-------- Supplied data

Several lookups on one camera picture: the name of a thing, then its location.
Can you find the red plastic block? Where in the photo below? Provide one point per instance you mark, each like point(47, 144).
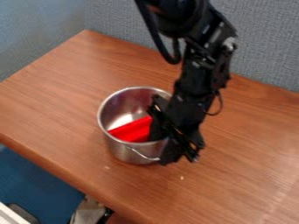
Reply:
point(135, 131)

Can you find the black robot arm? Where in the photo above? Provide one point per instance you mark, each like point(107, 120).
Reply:
point(193, 36)

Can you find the stainless steel pot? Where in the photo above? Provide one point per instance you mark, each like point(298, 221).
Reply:
point(123, 107)

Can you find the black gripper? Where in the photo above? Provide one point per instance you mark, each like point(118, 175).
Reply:
point(177, 120)

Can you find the grey table leg bracket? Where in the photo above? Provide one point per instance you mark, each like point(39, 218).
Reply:
point(91, 212)

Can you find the white and black floor object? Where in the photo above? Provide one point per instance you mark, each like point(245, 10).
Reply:
point(12, 214)

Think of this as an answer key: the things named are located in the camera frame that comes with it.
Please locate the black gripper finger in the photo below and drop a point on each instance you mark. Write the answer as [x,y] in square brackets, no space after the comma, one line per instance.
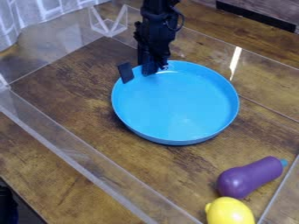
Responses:
[146,62]
[161,62]

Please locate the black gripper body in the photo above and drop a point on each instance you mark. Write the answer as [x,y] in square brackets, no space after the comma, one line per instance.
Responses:
[155,32]

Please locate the small black tab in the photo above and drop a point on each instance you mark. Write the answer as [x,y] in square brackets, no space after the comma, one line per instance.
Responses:
[126,72]

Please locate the blue round plate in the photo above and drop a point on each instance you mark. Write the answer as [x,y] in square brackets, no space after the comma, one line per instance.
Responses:
[180,106]

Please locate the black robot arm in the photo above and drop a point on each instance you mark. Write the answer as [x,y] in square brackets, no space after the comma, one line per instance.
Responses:
[159,6]

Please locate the white patterned curtain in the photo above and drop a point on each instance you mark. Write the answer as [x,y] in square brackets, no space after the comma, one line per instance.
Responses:
[22,13]

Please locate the purple toy eggplant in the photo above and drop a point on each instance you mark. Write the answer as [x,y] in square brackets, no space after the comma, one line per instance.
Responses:
[240,181]

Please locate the yellow toy lemon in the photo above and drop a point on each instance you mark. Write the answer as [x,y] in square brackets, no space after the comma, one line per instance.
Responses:
[229,211]

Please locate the clear acrylic enclosure wall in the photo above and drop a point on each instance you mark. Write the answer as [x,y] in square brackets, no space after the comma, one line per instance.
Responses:
[79,167]

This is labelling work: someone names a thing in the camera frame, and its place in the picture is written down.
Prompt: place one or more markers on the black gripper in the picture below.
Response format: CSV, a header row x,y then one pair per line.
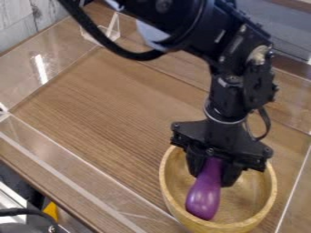
x,y
230,142

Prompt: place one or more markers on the purple toy eggplant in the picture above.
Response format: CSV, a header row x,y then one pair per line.
x,y
204,197

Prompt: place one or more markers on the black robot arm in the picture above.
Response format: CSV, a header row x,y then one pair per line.
x,y
214,31

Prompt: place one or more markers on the brown wooden bowl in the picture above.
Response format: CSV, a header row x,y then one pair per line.
x,y
246,202

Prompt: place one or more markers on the black and yellow device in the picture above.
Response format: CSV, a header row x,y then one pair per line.
x,y
21,217

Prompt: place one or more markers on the clear acrylic tray enclosure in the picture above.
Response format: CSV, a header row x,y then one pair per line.
x,y
86,131

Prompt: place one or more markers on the clear acrylic corner bracket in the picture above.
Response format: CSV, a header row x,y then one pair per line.
x,y
112,31

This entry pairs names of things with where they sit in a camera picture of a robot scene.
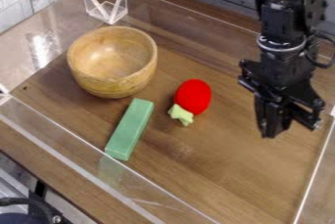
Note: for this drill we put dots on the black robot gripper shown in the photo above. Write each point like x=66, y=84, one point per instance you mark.
x=279, y=81

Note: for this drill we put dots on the red plush strawberry toy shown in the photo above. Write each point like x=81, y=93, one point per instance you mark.
x=192, y=100

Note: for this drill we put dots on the light wooden bowl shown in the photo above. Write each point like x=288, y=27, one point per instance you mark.
x=113, y=61

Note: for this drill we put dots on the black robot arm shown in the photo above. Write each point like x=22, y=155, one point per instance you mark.
x=291, y=19

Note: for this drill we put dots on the clear acrylic table barrier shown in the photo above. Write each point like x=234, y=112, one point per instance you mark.
x=208, y=173

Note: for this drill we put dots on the green rectangular block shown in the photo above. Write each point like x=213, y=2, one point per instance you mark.
x=125, y=136

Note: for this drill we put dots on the black clamp under table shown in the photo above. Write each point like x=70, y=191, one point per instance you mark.
x=27, y=208

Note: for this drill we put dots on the clear acrylic corner bracket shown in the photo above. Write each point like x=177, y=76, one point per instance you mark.
x=106, y=11

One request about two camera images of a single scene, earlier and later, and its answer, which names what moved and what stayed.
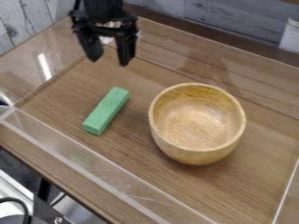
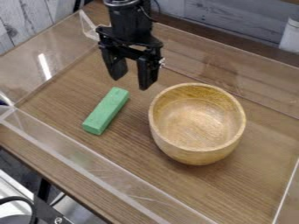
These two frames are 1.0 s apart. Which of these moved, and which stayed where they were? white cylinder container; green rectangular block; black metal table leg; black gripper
Moved: black gripper
Stayed: black metal table leg; green rectangular block; white cylinder container
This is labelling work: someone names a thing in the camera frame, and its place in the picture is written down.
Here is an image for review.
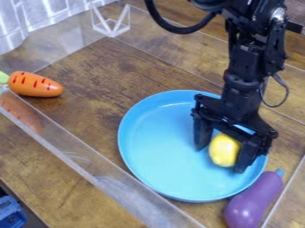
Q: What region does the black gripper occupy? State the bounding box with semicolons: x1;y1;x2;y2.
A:
190;72;279;174

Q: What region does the yellow toy lemon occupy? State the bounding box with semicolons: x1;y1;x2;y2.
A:
209;134;241;167

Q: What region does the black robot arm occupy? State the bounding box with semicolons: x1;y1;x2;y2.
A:
190;0;289;173

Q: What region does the blue round tray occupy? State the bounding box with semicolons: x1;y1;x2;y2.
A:
118;90;268;203

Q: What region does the purple toy eggplant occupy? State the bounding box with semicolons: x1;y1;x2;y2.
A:
224;168;285;228

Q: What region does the orange toy carrot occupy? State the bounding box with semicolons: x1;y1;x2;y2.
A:
0;71;63;97

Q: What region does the blue plastic object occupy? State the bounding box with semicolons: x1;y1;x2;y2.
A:
0;196;27;228

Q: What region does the white checkered curtain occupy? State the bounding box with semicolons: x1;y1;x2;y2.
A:
0;0;118;55

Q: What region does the clear acrylic front wall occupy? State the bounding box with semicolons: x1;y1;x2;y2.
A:
0;85;205;228

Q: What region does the clear acrylic corner bracket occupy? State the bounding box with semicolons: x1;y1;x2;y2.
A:
91;3;130;37

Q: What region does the black corrugated cable hose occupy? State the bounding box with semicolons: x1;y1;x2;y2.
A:
144;0;220;35

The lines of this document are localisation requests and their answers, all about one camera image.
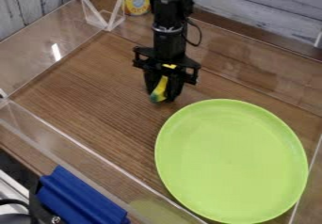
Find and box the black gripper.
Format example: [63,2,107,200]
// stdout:
[134,29,202,102]

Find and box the yellow toy banana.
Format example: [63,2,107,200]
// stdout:
[150,72,172,103]

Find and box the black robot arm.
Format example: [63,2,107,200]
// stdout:
[134,0,203,103]

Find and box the green plastic plate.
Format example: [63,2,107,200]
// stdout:
[155,99,309,224]

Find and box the blue plastic clamp block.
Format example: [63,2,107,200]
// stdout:
[35,166,131,224]

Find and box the black cable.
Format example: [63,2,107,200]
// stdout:
[181,16,205,48]

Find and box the clear acrylic enclosure wall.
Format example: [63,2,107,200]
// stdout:
[0,98,206,224]

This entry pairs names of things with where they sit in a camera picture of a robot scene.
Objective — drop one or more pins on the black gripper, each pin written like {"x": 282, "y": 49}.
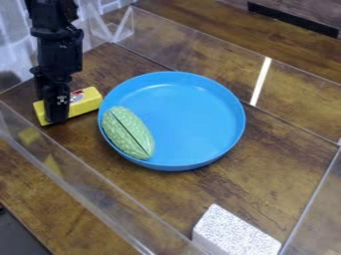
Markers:
{"x": 59, "y": 53}

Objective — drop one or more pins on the yellow block with label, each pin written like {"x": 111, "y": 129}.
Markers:
{"x": 85, "y": 100}

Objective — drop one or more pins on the blue round tray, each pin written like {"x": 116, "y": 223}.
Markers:
{"x": 194, "y": 116}

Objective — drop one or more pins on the white speckled foam block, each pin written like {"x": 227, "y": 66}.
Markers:
{"x": 223, "y": 234}

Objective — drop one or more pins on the green bitter gourd toy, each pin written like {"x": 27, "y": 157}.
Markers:
{"x": 128, "y": 133}

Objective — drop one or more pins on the clear acrylic corner bracket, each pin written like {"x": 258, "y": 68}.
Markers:
{"x": 111, "y": 32}

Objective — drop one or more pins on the clear acrylic front wall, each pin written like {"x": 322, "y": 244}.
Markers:
{"x": 150, "y": 235}

----------------

§ **Work to complete**
What is the number of lines in the records that include the word "curtain"? Answer with that number only.

§ **Answer**
2